Anche se non tutte le parole pronunciate in occasione di questo evento mi sono piaciute (e, soprattutto, ho trovato una pagliacciata che i vertici del governo siano andati all’aeroporto a godersi lo spettacolo dell’arrivo del prigioniero, come se fosse un circo, o un film western), il clima di apparente concordia nazionale sulla vicenda è da segnalare certamente come un dato positivo.
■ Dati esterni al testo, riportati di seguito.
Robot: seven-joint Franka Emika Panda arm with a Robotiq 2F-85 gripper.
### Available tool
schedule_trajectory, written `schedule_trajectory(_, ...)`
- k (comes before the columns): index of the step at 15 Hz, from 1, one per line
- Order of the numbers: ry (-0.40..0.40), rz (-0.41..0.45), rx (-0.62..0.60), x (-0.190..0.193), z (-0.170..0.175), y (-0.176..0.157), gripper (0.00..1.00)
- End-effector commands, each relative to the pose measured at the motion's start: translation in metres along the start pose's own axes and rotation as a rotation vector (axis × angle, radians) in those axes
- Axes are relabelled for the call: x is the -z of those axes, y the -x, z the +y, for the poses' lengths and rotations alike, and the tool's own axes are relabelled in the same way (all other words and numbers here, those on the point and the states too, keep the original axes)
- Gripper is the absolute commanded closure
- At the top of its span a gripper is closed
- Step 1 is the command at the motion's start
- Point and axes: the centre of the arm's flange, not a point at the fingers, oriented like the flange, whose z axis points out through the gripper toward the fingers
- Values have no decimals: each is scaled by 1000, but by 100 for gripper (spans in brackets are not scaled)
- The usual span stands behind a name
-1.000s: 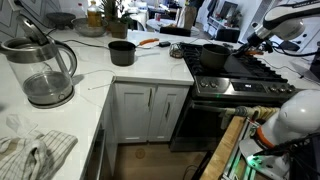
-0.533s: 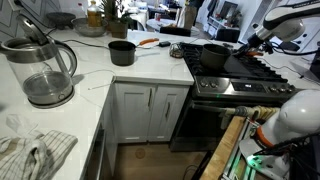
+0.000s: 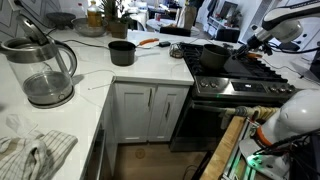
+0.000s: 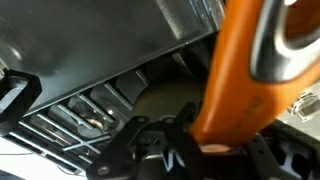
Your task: Remove the pot from the rear right plate onto the front left plate of the stove and spin the pot on the plate anticlockwise once
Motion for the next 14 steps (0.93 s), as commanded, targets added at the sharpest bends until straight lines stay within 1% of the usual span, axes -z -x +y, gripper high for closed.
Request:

Come sarebbe stata diversa la storia del nostro Paese, se questa unità e determinazione ci fosse stata anche in passato: per esempio, negli anni di piombo, quando moltissimi politici, giornalisti, artisti, studenti civettavano con i terroristi, e un pur grande scrittore, come Umberto Sciascia, diceva, applaudito da molti, “né con lo stato né con le Brigate Rosse”. E se il desiderio di giustizia unanimemente palesato riguardo a Battisti ci fosse stato, per esempio, anche nei confronti dei responsabili di alcuni atti atroci, come l’attacco al Tempio Maggiore di Roma, del 1982, o il sequestro dell’Achille Lauro, del 1985. La giustizia italiana, che mostra oggi, per fortuna, un volto rigoroso e coerente, si mostrò, in quelle occasioni, quanto meno distratta, svagata e indulgente, per non dir di peggio. E lo fece nei confronti di criminali certamente peggiori di Battisti, che, almeno, quando decideva di sparare a qualcuno, non sceglieva le sue vittime per il loro essere ebrei, bambini o paralitici.